### Goal of the exercise
Repeat the listing that follows exactly, please.

### The data
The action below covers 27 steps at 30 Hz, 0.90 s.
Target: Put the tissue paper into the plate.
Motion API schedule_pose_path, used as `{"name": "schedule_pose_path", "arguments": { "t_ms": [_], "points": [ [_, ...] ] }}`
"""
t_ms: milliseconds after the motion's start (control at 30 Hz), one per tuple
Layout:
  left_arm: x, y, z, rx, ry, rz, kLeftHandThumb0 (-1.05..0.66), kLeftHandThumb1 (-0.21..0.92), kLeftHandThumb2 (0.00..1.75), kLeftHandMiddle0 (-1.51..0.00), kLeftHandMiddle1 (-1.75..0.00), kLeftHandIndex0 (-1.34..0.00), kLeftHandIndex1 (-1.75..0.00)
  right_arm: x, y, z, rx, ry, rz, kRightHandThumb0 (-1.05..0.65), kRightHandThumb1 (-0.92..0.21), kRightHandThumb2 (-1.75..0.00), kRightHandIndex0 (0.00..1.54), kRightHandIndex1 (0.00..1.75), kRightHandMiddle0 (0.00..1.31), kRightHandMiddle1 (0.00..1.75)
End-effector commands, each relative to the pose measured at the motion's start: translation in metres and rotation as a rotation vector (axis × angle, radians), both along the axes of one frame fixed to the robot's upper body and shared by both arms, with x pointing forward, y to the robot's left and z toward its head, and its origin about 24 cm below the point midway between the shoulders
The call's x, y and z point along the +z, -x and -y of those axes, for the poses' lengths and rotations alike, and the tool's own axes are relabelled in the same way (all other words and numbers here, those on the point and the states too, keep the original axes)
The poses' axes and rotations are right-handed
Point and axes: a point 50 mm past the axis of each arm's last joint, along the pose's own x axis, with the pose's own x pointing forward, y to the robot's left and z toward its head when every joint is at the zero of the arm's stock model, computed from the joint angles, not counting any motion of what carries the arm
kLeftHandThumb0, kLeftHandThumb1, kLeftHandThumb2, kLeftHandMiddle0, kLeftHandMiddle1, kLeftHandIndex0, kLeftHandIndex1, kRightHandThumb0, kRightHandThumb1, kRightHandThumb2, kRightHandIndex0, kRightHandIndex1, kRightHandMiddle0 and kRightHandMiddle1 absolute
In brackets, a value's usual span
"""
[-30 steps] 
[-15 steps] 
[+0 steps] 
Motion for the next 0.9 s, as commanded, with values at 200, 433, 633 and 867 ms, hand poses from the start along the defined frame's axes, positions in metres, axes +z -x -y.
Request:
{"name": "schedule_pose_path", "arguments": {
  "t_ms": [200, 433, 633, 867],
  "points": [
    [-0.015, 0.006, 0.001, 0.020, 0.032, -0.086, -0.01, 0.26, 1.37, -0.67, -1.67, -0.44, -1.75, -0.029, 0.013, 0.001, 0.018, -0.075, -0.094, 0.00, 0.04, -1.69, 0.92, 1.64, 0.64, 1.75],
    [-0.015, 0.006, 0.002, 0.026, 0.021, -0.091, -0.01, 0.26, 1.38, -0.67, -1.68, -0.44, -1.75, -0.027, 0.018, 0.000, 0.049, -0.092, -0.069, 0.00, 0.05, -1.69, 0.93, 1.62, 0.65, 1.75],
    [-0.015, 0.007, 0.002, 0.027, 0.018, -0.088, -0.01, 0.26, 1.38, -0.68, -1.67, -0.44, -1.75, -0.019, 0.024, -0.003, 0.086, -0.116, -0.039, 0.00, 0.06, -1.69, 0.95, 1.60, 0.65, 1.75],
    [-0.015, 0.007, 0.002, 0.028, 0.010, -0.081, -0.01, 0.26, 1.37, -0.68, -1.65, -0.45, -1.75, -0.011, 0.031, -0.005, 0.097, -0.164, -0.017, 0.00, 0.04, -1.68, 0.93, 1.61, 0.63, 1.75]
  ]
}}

### Task response
The action below covers 27 steps at 30 Hz, 0.90 s.
Target: Put the tissue paper into the plate.
Motion API schedule_pose_path, used as `{"name": "schedule_pose_path", "arguments": { "t_ms": [_], "points": [ [_, ...] ] }}`
"""
t_ms: milliseconds after the motion's start (control at 30 Hz), one per tuple
Layout:
  left_arm: x, y, z, rx, ry, rz, kLeftHandThumb0 (-1.05..0.66), kLeftHandThumb1 (-0.21..0.92), kLeftHandThumb2 (0.00..1.75), kLeftHandMiddle0 (-1.51..0.00), kLeftHandMiddle1 (-1.75..0.00), kLeftHandIndex0 (-1.34..0.00), kLeftHandIndex1 (-1.75..0.00)
  right_arm: x, y, z, rx, ry, rz, kRightHandThumb0 (-1.05..0.65), kRightHandThumb1 (-0.92..0.21), kRightHandThumb2 (-1.75..0.00), kRightHandIndex0 (0.00..1.54), kRightHandIndex1 (0.00..1.75), kRightHandMiddle0 (0.00..1.31), kRightHandMiddle1 (0.00..1.75)
End-effector commands, each relative to the pose measured at the motion's start: translation in metres and rotation as a rotation vector (axis × angle, radians), both along the axes of one frame fixed to the robot's upper body and shared by both arms, with x pointing forward, y to the robot's left and z toward its head, and its origin about 24 cm below the point midway between the shoulders
The call's x, y and z point along the +z, -x and -y of those axes, for the poses' lengths and rotations alike, and the tool's own axes are relabelled in the same way (all other words and numbers here, those on the point and the states too, keep the original axes)
The poses' axes and rotations are right-handed
Point and axes: a point 50 mm past the axis of each arm's last joint, along the pose's own x axis, with the pose's own x pointing forward, y to the robot's left and z toward its head when every joint is at the zero of the arm's stock model, computed from the joint angles, not counting any motion of what carries the arm
kLeftHandThumb0, kLeftHandThumb1, kLeftHandThumb2, kLeftHandMiddle0, kLeftHandMiddle1, kLeftHandIndex0, kLeftHandIndex1, kRightHandThumb0, kRightHandThumb1, kRightHandThumb2, kRightHandIndex0, kRightHandIndex1, kRightHandMiddle0 and kRightHandMiddle1 absolute
In brackets, a value's usual span
"""
[-30 steps] 
[-15 steps] 
[+0 steps] 
Motion for the next 0.9 s, as commanded, with values at 200, 433, 633 and 867 ms, hand poses from the start along the defined frame's axes, positions in metres, axes +z -x -y.
Request:
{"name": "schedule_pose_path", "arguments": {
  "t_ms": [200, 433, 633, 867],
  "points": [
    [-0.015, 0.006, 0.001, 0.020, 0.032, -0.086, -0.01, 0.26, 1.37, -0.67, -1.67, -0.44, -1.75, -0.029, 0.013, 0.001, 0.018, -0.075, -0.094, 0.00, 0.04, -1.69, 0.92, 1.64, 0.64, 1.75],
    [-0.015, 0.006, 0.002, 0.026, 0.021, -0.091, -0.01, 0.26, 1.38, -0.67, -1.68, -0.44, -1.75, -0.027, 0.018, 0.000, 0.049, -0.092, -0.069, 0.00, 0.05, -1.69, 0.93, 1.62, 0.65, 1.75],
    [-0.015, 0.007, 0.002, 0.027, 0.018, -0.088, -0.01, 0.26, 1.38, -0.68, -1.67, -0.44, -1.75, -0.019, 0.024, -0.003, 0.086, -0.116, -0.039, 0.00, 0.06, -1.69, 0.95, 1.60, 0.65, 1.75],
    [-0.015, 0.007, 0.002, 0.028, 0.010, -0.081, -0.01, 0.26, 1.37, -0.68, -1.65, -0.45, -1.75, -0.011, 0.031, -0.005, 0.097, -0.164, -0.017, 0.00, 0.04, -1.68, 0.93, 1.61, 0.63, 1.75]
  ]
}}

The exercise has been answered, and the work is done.